Luna tak beranjak. Dia takut berdua saja di dalam kamar bersama Bima. Apalagi sekarang hampir pukul 11 malam.
"Kemari Ruri, jangan membuatku kesal." Perintah Bima lagi.
Karena takut, Luna akhirnya menurut. Dia berdiri di sisi ranjang dengan kepala tertunduk. "Sudah malam kak. Sebaiknya kakak kembali ke rumah utama. Bagaimana kalau nyonya dan tuan mencari keberadaan kakak?" Bujuk Luna masih dengan kepala tertunduk.
Bima tersenyum sambil duduk bersandar ke kepala ranjang. "Duduk disini." Tunjuk Bima di sisi ranjang yang kosong.
Ruri menggeleng, tapi Bima menarik tangan wanita itu. Ruri yang tidak siap, tidak sengaja terjatuh ke d**a bidang Bima. Buru-buru Ruri membenahi posisinya dan sedikit menjauh dari Bima.
"Maaf kak." Ucapnya sopan.
"Kenapa meminta maaf? Bukankah aku yang menarik tanganmu?" Tanya Bima usil.
Ruri diam saja. Dia bingung harus apa. Terlebih saat Bima tak henti-henti menatap ke arahnya.
"Semakin di lihat, aku semakin penasaran. Sebenarnya kau itu siapa? Kenapa wajahmu tidak asing?" Tanya Bima lebih ke dirinya sendiri.
Luna memberanikan diri menatap ke arah Bima. "Mungkin tuan salah orang. Saya tidak pernah keluar rumah jika bukan untuk sesuatu yang benar-benar perlu. Jadi saya pikir, tuan pasti..."
Bima menarik Ruri mendekat hingga wajah mereka hampir bersentuhan. "Kau lupa atau sengaja ingin di cium?" Tanya Bima dengan senyum miring.
Buru-buru Luna menutup mulut dan mendorong Bima menjauh. "Maaf kak aku belum terbiasa." Ralat Luna.
Bima memaklumi dan membiarkan Luna kali ini. Tak lama, laki-laki itu menyerahkan ponsel Luna dan meminta Luna membuka game yang baru saja dia download.
"Ayo temani aku main game itu. Jika kau memang, aku akan memberimu hadiah. Tapi jika kau kalah, kau yang harus memberiku hadiah." Tawar Bima.
Luna menatap game yang Bima maksud. Dia mengerutkan kening. "Aku tidak pernah memainkan game ini kak." Ucap Luna jujur.
Bima tersenyum licik. "Kalau begitu kau harus mempelajarinya. Dalam dua hari, aku akan menantang mu. Untuk sementara, kita akan bertaruh dengan game yang biasa kau mainkan."
Luna menganga. Pasalnya dia tidak terlalu suka main game. Memang sih ada beberapa game yang sering dia mainkan, tapi Luna tidak yakin Bima akan menyukai game yang dia maksud. Karena Bima terus mendesak, Luna akhirnya memilih game 'lagu piano'. Game sederhana yang hanya mengharuskan pemainnya menekan tombol piano sesuai lagu. Di butuhkan kecepatan tangan dan konsentrasi tinggi untuk memainkan game tersebut.
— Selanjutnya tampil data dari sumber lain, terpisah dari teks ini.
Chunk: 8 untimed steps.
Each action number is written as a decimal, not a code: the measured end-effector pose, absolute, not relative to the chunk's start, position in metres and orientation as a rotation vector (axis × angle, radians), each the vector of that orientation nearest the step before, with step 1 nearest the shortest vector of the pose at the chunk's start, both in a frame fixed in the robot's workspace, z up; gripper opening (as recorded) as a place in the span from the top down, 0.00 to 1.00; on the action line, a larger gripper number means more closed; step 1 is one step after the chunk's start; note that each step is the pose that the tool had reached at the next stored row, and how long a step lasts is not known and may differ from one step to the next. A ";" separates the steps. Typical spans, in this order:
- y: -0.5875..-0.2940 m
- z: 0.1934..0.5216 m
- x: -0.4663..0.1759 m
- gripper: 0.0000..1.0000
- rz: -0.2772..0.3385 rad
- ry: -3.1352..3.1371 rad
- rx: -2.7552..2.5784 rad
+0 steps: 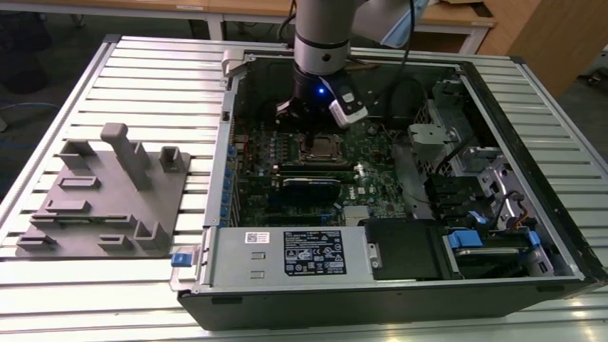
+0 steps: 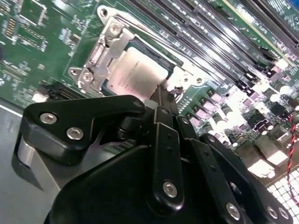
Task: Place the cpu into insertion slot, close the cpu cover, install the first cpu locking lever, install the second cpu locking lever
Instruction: 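Close the cpu cover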
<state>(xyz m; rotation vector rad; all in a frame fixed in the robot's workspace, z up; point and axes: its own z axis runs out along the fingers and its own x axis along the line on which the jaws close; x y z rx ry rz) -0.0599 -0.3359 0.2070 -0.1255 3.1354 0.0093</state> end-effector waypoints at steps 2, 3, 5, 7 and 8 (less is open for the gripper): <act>-0.336 0.206 -0.062 0.90 0.009 3.136 -0.125; -0.336 0.205 -0.064 0.90 0.009 3.136 -0.125; -0.336 0.204 -0.064 0.90 0.009 3.135 -0.125; -0.336 0.203 -0.064 0.90 0.009 3.136 -0.125; -0.336 0.202 -0.065 0.90 0.009 3.136 -0.124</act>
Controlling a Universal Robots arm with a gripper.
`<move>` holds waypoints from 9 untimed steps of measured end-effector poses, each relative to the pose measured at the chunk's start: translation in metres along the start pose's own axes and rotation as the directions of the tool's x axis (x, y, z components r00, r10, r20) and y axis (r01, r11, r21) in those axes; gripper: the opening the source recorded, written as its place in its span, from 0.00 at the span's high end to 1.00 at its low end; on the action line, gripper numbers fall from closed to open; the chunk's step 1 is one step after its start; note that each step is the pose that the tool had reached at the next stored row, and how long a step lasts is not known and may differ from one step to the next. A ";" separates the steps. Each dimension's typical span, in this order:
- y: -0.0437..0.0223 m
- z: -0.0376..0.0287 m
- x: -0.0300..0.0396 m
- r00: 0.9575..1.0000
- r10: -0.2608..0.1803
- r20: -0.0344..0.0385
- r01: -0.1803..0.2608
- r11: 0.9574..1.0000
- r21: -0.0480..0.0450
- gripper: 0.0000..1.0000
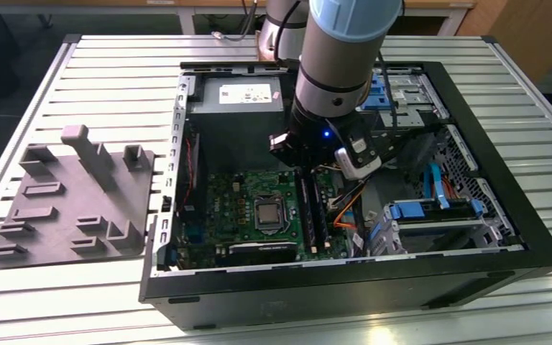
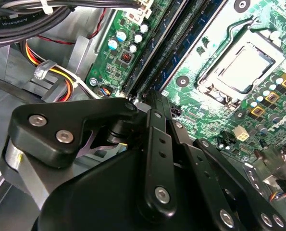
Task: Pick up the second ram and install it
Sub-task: 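Press down the second ram until it locks into place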
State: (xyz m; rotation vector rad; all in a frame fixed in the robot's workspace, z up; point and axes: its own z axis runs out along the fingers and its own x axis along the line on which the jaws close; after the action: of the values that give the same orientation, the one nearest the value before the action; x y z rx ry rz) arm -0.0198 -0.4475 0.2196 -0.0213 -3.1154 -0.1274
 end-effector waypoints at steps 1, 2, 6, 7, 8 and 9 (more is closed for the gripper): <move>0.0000 0.0000 0.0000 1.000 0.000 0.000 0.000 1.000 0.000 0.89; 0.0000 0.0000 0.0000 1.000 0.000 0.000 0.000 1.000 0.000 0.89; 0.0000 0.0001 0.0000 1.000 0.000 0.000 0.000 1.000 0.000 0.89; 0.0000 0.0005 0.0000 1.000 0.000 0.000 0.000 1.000 0.000 0.89; 0.0000 0.0008 0.0000 1.000 0.000 0.000 0.000 1.000 0.000 0.89; -0.0001 0.0009 0.0000 1.000 0.000 0.000 0.000 1.000 0.000 0.89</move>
State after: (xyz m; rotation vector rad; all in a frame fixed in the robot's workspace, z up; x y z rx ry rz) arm -0.0198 -0.4475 0.2187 -0.0212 -3.1154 -0.1274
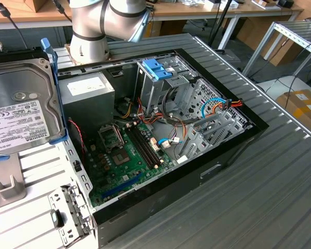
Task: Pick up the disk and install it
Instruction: 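Pick up the disk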
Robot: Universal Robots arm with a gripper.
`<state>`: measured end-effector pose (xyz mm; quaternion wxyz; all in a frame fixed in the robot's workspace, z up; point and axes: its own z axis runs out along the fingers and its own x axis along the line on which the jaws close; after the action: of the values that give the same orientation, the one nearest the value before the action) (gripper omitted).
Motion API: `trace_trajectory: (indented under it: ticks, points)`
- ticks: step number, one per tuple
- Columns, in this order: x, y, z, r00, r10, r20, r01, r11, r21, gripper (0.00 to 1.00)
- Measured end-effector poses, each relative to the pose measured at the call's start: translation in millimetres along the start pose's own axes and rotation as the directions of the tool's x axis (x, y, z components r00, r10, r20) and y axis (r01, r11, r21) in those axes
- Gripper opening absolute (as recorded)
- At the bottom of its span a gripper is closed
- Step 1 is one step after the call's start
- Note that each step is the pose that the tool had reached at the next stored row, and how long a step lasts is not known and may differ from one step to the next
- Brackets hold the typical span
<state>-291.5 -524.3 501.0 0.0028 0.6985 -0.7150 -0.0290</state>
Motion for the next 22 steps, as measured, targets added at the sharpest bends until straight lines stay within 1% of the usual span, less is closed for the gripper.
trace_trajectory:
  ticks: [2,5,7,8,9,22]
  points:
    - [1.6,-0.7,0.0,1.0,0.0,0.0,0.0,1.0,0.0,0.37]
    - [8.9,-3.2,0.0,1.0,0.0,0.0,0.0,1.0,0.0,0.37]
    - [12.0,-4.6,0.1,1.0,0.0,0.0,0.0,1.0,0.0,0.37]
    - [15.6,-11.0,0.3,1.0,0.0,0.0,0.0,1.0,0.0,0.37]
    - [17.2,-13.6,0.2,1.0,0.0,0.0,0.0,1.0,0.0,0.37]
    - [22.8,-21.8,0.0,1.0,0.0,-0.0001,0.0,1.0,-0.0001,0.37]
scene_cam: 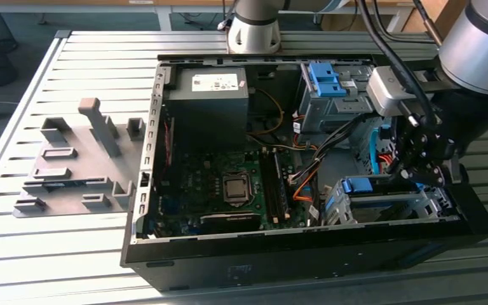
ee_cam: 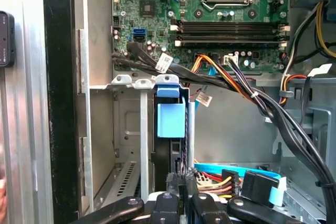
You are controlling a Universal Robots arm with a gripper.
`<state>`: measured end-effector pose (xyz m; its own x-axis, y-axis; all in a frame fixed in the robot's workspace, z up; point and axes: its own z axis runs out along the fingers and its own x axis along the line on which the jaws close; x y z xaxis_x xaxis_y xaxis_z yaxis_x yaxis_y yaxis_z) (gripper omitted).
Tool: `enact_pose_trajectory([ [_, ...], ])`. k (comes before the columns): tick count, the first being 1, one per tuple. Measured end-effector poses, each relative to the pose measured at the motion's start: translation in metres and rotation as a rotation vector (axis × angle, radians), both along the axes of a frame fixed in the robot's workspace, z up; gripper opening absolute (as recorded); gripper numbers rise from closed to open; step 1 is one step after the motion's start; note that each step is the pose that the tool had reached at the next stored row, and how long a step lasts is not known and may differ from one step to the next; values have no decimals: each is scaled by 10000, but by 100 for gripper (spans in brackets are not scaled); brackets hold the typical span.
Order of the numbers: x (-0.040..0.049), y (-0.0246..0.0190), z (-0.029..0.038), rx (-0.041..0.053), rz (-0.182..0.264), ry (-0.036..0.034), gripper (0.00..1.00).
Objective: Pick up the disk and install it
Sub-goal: 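Insert the first disk wire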
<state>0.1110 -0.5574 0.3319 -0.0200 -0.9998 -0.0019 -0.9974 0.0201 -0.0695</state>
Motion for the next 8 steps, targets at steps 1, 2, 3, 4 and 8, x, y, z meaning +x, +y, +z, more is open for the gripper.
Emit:
enact_pose_trajectory([
  [1, 0, -1, 1, -1, -1, 0, 16],
  [2, 0, -1, 1, -3, -1, 0, 16],
  [3, 0, -1, 1, -2, -1, 0, 16],
  [4, 0, -1, 0, -4, -1, 0, 16],
  [8, 0, -1, -16, -1, -1, 0, 16],
])
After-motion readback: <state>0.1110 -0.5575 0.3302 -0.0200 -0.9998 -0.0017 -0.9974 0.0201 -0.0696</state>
Bima menyetujui game yang Luna tawarkan. Bahkan Bima percaya dia bisa mengalahkan Luna hanya dalam beberapa ronde. Luna memberi arahan dan membiarkan Bima terbiasa sebelum memulai taruhan. Setelah Bima yakin, barulah mereka memulainya.
Benar saja. Tak butuh waktu lama, Bima bisa mengalahkan Luna di ronde pertama. Luna tampak kecewa dan mulai bersungguh-sungguh. Pertarungan sengit terjadi, baik Luna maupun Bima, tidak ada yang berniat mengalah. Tak terasa hari semakin larut, saat jam menunjukan pukul 1 dinihari, Luna akhirnya keluar sebagai pemenang dengan skor 6:4.
"Yes." Ucap Luna girang sembari memukul bahu Bima. Dia sama sekali tidak sadar saat melakukannya.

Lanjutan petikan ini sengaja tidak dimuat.